To do the basement sub-floor, I’m using a product called Delta-FL, which I picked up at Rona. It’s basically a big roll of dimpled plastic, which sits on top of the basement slab and acts as a vapour barrier, adds an air gap that helps insulate the floor, and also raises the floor up off the ground to avoid water damage in case there is a tiny amount of water. On top of this, I’m putting 5/8″ OSB, and then using tap-cons to secure the OSB to the floor. Although you can put some flooring (eg, laminate) directly on top of the Delta-FL, I was a bit worried about doing that since there are a couple places that aren’t totally level – the OSB lets me even them out and get very close to perfectly level.

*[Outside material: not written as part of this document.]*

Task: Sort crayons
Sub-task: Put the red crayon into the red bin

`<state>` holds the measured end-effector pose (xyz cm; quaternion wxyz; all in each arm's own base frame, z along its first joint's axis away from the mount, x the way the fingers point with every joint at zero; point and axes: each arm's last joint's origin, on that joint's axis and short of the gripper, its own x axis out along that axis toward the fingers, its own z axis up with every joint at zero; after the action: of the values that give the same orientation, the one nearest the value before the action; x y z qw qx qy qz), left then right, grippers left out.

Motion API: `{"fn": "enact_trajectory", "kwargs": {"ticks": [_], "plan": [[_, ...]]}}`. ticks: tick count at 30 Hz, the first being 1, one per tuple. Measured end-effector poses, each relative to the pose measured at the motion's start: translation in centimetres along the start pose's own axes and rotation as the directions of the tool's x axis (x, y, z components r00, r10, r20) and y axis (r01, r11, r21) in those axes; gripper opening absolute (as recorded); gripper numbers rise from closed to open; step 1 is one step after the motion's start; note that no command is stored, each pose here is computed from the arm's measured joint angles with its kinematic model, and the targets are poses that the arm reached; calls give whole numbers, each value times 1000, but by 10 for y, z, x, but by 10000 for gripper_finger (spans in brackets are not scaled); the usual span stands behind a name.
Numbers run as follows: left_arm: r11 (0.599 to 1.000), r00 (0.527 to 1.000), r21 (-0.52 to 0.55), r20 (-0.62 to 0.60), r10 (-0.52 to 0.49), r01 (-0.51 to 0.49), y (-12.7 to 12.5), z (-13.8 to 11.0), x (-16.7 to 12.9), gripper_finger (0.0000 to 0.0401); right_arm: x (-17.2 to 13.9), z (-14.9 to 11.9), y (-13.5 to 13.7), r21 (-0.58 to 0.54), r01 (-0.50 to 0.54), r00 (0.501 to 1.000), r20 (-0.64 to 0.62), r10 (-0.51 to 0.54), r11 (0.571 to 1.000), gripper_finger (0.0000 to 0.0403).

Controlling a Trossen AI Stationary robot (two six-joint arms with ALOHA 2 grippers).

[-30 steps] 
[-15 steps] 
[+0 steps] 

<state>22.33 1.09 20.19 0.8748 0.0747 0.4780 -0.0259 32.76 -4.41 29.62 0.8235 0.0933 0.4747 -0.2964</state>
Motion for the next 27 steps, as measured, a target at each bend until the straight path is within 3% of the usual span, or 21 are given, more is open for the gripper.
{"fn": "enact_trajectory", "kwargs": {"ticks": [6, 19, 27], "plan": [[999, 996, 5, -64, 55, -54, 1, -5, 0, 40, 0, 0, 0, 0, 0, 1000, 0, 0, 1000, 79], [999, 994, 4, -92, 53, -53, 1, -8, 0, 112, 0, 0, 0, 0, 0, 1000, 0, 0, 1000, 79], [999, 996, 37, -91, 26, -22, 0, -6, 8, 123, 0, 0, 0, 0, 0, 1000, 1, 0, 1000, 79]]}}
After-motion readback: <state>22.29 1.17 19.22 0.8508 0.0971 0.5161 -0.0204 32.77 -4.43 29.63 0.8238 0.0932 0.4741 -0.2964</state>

Once very nice thing about this flooring system is the minimal height it requires. Since my basement is a bit short (7′ 3″ unfinished floor to joists, 6′ 6″ unfinished floor to heating ducts), I wanted to keep as much of that as possible. The total height is just over 1″, so it really isn’t bad.

I have a 12″ piece of vapour barrier plastic underneath all the exterior framed walls. I called the manufacturer of Delta-FL to check what the best way of dealing with that was, and they advised me to tape the barrier directly to the Delta-FL, forming basically a complete seal around the walls. I used tuck tape to do this, and tape all the pieces together. I had to cut a couple holes out to fit the floor drain, toilet drain, and a jack post in the middle of the basement.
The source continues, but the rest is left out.